The one exception is make deploy-build, which is intentionally not host-scoped: it defaults to building both linux/amd64 and linux/arm64 regardless of where it runs, so a single push produces a multi-arch manifest list suitable for any target cluster. Override this with the PLATFORMS variable (e.g. make deploy-build PLATFORMS=linux/arm64) if you only need one arch for a quick demo.
| Command | Arch behavior |
|---|---|
make dev / make dev-build | Builds for host arch from local source. |
make prod / make prod-prebuilt | Pulls the matching arch from GHCR (Docker auto-resolves the manifest list). |
make prod-build / make prod-local | Builds for host arch from local source. |
make prod-airtight | Loads whichever per-arch tarball you provide (see the airtight section below). |
make deploy-build | Defaults to building both linux/amd64 and linux/arm64 and pushes a multi-arch manifest list to your configured registry. Override with PLATFORMS=linux/arm64 (or any subset) to build a single arch. |
Note on make deploy-build
deploy-build produces a multi-arch manifest list by default so the same tag deploys cleanly to mixed-arch Kubernetes clusters. Because it runs on a single host, the non-native architecture is built via QEMU emulation and is noticeably slower than a native build — especially for the Python server image, which compiles wheels for grpcio, psycopg2, and cryptography. For routine publishes, prefer the CI workflow (.github/workflows/publish-images.yml), which builds each arch natively on GitHub-hosted runners in parallel.
If you only need a single arch for a quick demo push, override the platform list:
make deploy-build PLATFORMS=linux/arm64
Publishing workflow
.github/workflows/publish-images.yml builds aurora-server and aurora-frontend natively on both ubuntu-24.04 (amd64) and ubuntu-24.04-arm (arm64) GitHub-hosted runners in parallel, pushes each arch as a digest-only image to GHCR, and then merges the per-arch digests into a single manifest list under each published tag (:edge, :1.2.3, :1.2, :sha-abc123, :latest). :latest is only pushed for stable release-tag events (refs/tags/v*.*.*, excluding prereleases); pushes to main publish :edge and :sha-<short> but not :latest. Native builds avoid QEMU emulation overhead and keep publish times reasonable even as the Python layer grows.

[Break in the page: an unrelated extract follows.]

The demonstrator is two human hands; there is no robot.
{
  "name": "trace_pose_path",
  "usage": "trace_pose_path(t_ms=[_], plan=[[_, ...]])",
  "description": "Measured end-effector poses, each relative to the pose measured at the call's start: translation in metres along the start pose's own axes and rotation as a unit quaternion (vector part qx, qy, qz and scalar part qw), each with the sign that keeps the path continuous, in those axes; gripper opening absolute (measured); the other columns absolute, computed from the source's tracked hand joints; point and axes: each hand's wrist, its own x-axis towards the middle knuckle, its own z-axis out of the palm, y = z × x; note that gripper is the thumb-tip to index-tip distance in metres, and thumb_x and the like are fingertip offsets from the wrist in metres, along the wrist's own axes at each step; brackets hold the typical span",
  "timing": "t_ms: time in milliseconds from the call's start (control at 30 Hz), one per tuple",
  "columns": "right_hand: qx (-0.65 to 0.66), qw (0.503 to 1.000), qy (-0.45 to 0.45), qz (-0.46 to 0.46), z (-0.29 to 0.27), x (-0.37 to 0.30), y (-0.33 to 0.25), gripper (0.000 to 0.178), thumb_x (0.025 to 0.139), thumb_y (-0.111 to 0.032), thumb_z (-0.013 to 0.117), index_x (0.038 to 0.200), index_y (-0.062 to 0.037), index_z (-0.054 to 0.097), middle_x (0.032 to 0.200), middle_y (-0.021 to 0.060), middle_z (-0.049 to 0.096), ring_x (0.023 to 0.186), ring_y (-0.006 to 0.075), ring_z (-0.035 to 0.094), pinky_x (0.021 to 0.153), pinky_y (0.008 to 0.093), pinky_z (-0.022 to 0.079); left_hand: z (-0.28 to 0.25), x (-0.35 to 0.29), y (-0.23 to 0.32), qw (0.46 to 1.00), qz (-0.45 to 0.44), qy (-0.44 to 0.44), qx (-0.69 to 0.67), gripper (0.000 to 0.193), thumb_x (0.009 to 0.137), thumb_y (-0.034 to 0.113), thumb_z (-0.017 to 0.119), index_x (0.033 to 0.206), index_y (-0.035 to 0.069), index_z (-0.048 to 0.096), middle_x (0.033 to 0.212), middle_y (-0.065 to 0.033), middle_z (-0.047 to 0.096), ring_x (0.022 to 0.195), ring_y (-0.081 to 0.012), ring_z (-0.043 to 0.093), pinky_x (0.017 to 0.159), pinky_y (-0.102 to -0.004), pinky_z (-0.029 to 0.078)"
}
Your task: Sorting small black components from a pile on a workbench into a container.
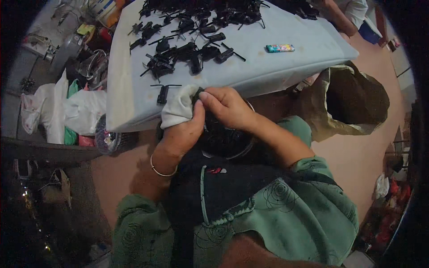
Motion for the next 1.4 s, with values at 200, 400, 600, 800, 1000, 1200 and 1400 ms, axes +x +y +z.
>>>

Every merge also runs docker buildx imagetools inspect and fails the job if both linux/amd64 and linux/arm64 aren't present in the published manifest list, so a broken multi-arch publish is caught in CI rather than at pull time.
Air-gapped deployments
For air-gapped environments, .github/workflows/publish-airtight.yml builds scripts/package-airtight.sh natively for each arch and publishes a single gzipped tarball per build:
aurora-airtight-<version>-<arch>.tar.gz
The bundles are uploaded to per-arch GCS buckets:
aurora-airtight-bucket—linux/amd64aurora-airtight-bucket-arm64—linux/arm64
Download the bundle that matches your target host, transfer it across the air gap, and point make prod-airtight at it with the AIRTIGHT_BUNDLE variable:
make prod-airtight AIRTIGHT_BUNDLE=/path/to/aurora-airtight-<version>-<arch>.tar.gz
prod-airtight runs docker load < $AIRTIGHT_BUNDLE to import the gzipped tarball before starting Aurora (docker load auto-detects gzip). If AIRTIGHT_BUNDLE is not set, the target skips the load step and assumes the images are already present in the local Docker daemon — so first-time installs must always set it.